Activity:
An exact copy of every record, with no pictures, please.
---
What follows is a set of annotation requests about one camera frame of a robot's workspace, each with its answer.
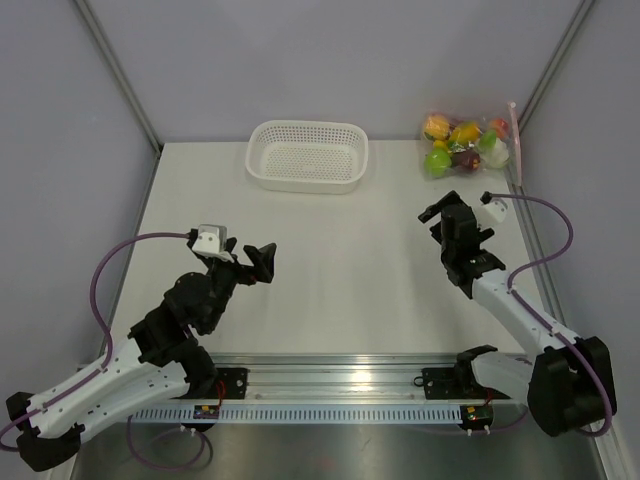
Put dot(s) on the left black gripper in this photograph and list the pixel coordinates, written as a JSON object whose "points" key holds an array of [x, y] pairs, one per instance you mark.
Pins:
{"points": [[262, 259]]}

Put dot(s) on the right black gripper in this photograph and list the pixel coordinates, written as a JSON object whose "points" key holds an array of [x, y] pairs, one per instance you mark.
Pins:
{"points": [[434, 209]]}

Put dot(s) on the clear zip top bag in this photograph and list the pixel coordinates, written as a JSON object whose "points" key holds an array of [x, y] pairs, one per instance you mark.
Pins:
{"points": [[515, 165]]}

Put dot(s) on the white fake cauliflower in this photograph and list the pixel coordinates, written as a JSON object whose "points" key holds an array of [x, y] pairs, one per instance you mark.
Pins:
{"points": [[497, 156]]}

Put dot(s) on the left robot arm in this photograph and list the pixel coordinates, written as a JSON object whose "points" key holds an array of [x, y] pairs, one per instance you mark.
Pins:
{"points": [[160, 358]]}

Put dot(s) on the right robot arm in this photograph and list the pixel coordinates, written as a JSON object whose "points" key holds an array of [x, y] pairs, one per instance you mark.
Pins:
{"points": [[565, 381]]}

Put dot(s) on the green fake apple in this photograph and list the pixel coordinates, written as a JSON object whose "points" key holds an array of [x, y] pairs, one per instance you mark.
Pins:
{"points": [[437, 162]]}

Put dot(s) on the yellow green fake mango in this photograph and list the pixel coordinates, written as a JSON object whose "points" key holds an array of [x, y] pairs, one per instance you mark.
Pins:
{"points": [[464, 136]]}

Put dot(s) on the yellow fake fruit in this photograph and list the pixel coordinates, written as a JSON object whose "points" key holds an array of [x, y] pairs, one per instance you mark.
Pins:
{"points": [[436, 127]]}

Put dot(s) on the orange red fake peach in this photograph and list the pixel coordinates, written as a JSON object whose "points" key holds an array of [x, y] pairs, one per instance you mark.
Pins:
{"points": [[500, 126]]}

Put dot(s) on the white perforated plastic basket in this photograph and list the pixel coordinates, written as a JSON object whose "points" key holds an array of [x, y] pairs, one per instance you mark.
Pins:
{"points": [[311, 157]]}

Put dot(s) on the left small circuit board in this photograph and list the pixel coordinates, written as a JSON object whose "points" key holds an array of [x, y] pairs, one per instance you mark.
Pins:
{"points": [[206, 412]]}

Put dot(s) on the small circuit board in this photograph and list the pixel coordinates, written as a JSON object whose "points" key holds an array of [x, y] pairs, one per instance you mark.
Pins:
{"points": [[206, 412], [476, 417]]}

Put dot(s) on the right small circuit board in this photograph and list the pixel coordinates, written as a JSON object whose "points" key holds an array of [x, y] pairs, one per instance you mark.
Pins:
{"points": [[476, 417]]}

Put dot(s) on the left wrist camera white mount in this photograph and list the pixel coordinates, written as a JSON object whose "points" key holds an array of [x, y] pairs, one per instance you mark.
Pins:
{"points": [[209, 242]]}

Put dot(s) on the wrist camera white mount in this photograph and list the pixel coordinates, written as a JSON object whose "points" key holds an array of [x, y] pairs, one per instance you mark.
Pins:
{"points": [[209, 242], [491, 211]]}

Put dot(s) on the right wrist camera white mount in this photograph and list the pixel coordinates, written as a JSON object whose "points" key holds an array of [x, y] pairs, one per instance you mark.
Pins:
{"points": [[491, 211]]}

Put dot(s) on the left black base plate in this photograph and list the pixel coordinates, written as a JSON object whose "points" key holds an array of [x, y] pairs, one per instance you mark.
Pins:
{"points": [[230, 382]]}

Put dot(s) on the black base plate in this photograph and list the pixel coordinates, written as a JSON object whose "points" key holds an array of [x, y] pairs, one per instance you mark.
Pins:
{"points": [[441, 383], [230, 382]]}

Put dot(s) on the aluminium mounting rail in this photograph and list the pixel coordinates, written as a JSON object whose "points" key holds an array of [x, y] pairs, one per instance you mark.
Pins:
{"points": [[299, 378]]}

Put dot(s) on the left aluminium frame post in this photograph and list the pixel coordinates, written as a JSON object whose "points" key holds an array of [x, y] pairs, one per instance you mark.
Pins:
{"points": [[98, 35]]}

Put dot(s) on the aluminium frame post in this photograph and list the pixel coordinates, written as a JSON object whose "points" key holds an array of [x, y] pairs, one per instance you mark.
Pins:
{"points": [[560, 53], [98, 35]]}

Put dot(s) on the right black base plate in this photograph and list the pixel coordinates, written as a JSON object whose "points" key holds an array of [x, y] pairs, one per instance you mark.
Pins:
{"points": [[441, 383]]}

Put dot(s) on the white slotted cable duct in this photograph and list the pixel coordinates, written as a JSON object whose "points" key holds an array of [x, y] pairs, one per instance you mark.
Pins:
{"points": [[318, 414]]}

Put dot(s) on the right aluminium frame post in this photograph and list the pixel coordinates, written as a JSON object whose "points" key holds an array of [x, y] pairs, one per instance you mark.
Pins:
{"points": [[560, 53]]}

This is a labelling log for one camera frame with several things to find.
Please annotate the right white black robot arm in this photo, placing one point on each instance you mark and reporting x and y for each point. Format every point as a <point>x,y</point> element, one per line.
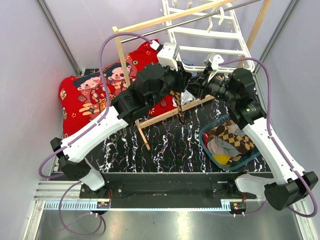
---
Response for this exercise:
What follows is a set of annotation requests about one camera frame of a robot's workspace, each with its answer.
Put dot(s) on the left black gripper in this photograph and list the pixel coordinates, written as a JSON object whose "points" key holds an array of [x, y] pairs, one per instance you mark.
Pins:
{"points": [[262, 259]]}

Put dot(s) on the right black gripper in this photograph and list the pixel coordinates, written as a JSON object whose "points" key holds an array of [x, y] pairs, one per instance you mark.
Pins:
{"points": [[434, 209]]}

Put dot(s) on the clear zip top bag in this photograph and list the pixel coordinates, written as a JSON object whose "points" key holds an array of [x, y] pairs, one per instance you mark.
Pins:
{"points": [[515, 165]]}

Put dot(s) on the white fake cauliflower in this photograph and list the pixel coordinates, written as a JSON object whose "points" key holds an array of [x, y] pairs, one per instance you mark.
Pins:
{"points": [[497, 156]]}

Put dot(s) on the left robot arm in this photograph and list the pixel coordinates, written as a JSON object whose "points" key holds an array of [x, y] pairs, one per instance you mark.
Pins:
{"points": [[160, 358]]}

Put dot(s) on the right robot arm in this photograph and list the pixel coordinates, written as a JSON object whose "points" key holds an array of [x, y] pairs, one per instance you mark.
Pins:
{"points": [[565, 381]]}

Put dot(s) on the green fake apple in this photograph and list the pixel coordinates, written as a JSON object whose "points" key holds an array of [x, y] pairs, one per instance you mark.
Pins:
{"points": [[437, 162]]}

Put dot(s) on the yellow green fake mango in this photograph and list the pixel coordinates, written as a JSON object whose "points" key holds an array of [x, y] pairs, one per instance you mark.
Pins:
{"points": [[464, 136]]}

Put dot(s) on the yellow fake fruit in this photograph and list the pixel coordinates, written as a JSON object whose "points" key holds an array of [x, y] pairs, one per instance you mark.
Pins:
{"points": [[436, 127]]}

Put dot(s) on the orange red fake peach in this photograph and list the pixel coordinates, written as a JSON object whose "points" key holds an array of [x, y] pairs, one per instance you mark.
Pins:
{"points": [[500, 126]]}

Put dot(s) on the white perforated plastic basket in this photograph and list the pixel coordinates, written as a JSON object whose "points" key holds an array of [x, y] pairs, one per instance you mark.
Pins:
{"points": [[311, 157]]}

Put dot(s) on the left small circuit board in this photograph and list the pixel coordinates, written as a JSON object whose "points" key holds an array of [x, y] pairs, one per instance you mark.
Pins:
{"points": [[206, 412]]}

Put dot(s) on the small circuit board in this photograph and list the pixel coordinates, written as a JSON object whose "points" key holds an array of [x, y] pairs, one per instance you mark.
Pins:
{"points": [[206, 412], [476, 417]]}

Put dot(s) on the right small circuit board in this photograph and list the pixel coordinates, written as a JSON object whose "points" key holds an array of [x, y] pairs, one per instance you mark.
Pins:
{"points": [[476, 417]]}

Put dot(s) on the left wrist camera white mount in this photograph and list the pixel coordinates, written as a JSON object whose "points" key holds an array of [x, y] pairs, one per instance you mark.
Pins:
{"points": [[209, 242]]}

Put dot(s) on the wrist camera white mount in this photograph and list the pixel coordinates, written as a JSON object whose "points" key holds an array of [x, y] pairs, one per instance you mark.
Pins:
{"points": [[209, 242], [491, 211]]}

Put dot(s) on the right wrist camera white mount in this photograph and list the pixel coordinates, written as a JSON object whose "points" key holds an array of [x, y] pairs, one per instance you mark.
Pins:
{"points": [[491, 211]]}

Put dot(s) on the left black base plate in this photograph and list the pixel coordinates, written as a JSON object whose "points" key holds an array of [x, y] pairs, one per instance you mark.
Pins:
{"points": [[230, 382]]}

Put dot(s) on the black base plate in this photograph and list the pixel coordinates, written as a JSON object whose "points" key holds an array of [x, y] pairs, one per instance you mark.
Pins:
{"points": [[441, 383], [230, 382]]}

Put dot(s) on the aluminium mounting rail in this photograph and list the pixel coordinates, written as a JSON object whose "points" key holds an array of [x, y] pairs, one per instance you mark.
Pins:
{"points": [[299, 378]]}

Put dot(s) on the left aluminium frame post in this photograph and list the pixel coordinates, written as a JSON object whose "points" key holds an array of [x, y] pairs, one per instance you mark.
Pins:
{"points": [[98, 35]]}

Put dot(s) on the aluminium frame post in this photograph and list the pixel coordinates, written as a JSON object whose "points" key holds an array of [x, y] pairs, one per instance you mark.
Pins:
{"points": [[560, 53], [98, 35]]}

Put dot(s) on the right black base plate in this photograph and list the pixel coordinates, written as a JSON object whose "points" key holds an array of [x, y] pairs, one per instance you mark.
Pins:
{"points": [[441, 383]]}

Put dot(s) on the white slotted cable duct in this photograph and list the pixel coordinates, written as a JSON object whose "points" key holds an array of [x, y] pairs, one per instance you mark.
Pins:
{"points": [[318, 414]]}

Put dot(s) on the right aluminium frame post in this photograph and list the pixel coordinates, written as a JSON object whose "points" key holds an array of [x, y] pairs, one per instance you mark.
Pins:
{"points": [[560, 53]]}

This is a labelling log for one camera frame with several things to find.
Please annotate the right white black robot arm in this photo, placing one point on each instance you mark and reporting x and y for each point. Format every point as a <point>x,y</point> element, one per line.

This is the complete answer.